INSTRUCTIONS FOR THE TASK
Exactly the lines from the start of the data through the line containing "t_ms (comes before" should be output, with both ends kept and nothing added.

-- Opening Marker --

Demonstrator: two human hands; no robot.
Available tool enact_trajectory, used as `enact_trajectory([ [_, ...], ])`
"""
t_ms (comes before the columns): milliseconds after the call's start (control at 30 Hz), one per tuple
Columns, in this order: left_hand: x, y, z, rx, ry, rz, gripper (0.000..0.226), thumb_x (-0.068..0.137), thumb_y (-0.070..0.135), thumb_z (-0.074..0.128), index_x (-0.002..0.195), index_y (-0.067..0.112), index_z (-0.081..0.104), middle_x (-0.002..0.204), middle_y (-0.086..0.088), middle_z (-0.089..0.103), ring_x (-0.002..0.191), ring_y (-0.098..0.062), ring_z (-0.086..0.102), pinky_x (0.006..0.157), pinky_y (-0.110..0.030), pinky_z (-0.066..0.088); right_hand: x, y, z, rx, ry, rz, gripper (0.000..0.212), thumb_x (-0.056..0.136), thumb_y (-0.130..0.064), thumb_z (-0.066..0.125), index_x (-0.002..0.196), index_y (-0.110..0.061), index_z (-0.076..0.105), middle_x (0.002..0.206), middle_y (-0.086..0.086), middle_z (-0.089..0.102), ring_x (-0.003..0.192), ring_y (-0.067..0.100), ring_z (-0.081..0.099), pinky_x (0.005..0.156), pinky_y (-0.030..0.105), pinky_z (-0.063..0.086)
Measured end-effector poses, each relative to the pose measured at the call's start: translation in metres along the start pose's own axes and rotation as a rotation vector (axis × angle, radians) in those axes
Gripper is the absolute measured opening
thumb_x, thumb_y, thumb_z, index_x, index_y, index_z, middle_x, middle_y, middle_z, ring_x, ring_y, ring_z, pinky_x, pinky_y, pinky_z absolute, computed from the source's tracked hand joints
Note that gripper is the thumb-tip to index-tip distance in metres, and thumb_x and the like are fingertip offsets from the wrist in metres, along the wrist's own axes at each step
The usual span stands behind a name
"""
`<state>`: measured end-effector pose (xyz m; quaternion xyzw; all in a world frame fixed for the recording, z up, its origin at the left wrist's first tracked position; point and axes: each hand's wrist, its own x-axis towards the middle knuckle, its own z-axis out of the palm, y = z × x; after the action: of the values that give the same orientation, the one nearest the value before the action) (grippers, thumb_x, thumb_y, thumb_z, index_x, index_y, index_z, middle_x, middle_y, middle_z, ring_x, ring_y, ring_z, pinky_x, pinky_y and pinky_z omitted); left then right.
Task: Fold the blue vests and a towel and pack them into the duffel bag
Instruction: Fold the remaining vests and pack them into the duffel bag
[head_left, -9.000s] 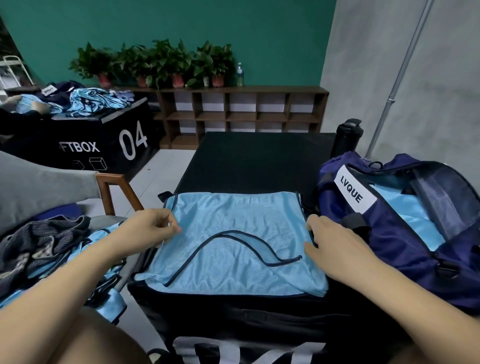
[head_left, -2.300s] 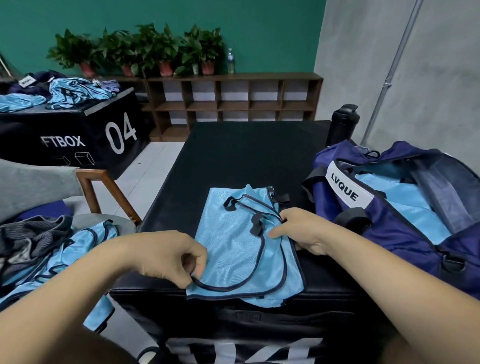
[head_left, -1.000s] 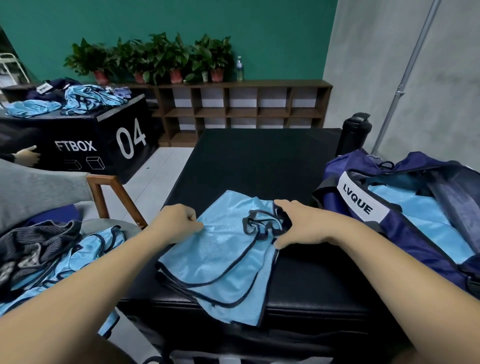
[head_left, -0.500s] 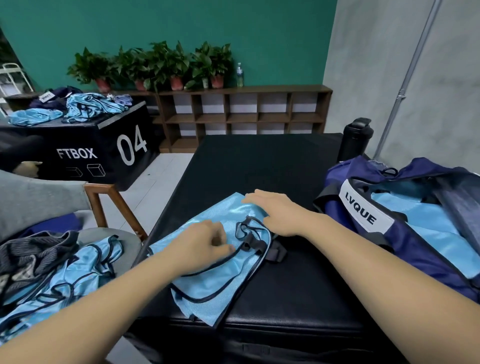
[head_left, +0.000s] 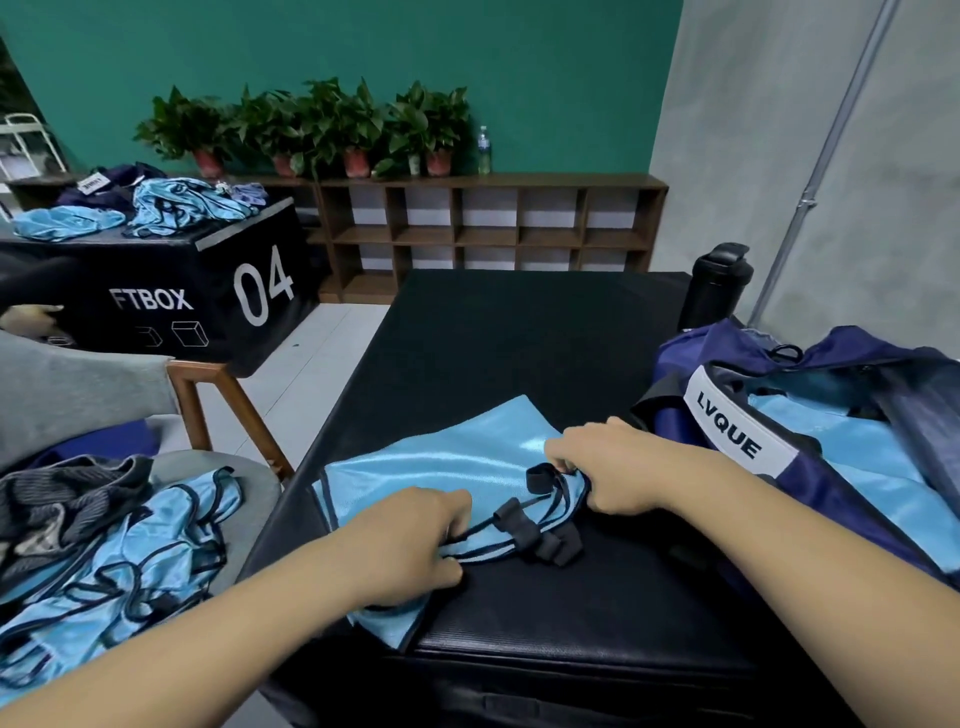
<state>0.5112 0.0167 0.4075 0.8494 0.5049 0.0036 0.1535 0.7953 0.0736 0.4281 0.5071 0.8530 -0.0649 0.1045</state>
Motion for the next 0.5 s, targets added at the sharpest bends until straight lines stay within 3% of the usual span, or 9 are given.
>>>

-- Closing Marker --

RESULT OF THIS EXERCISE
Demonstrator: two human hands; no robot.
Available tool enact_trajectory, used as `enact_trajectory([ [_, ...], ])`
"""
t_ms (comes before the columns): milliseconds after the call's start (control at 30 Hz), one per tuple

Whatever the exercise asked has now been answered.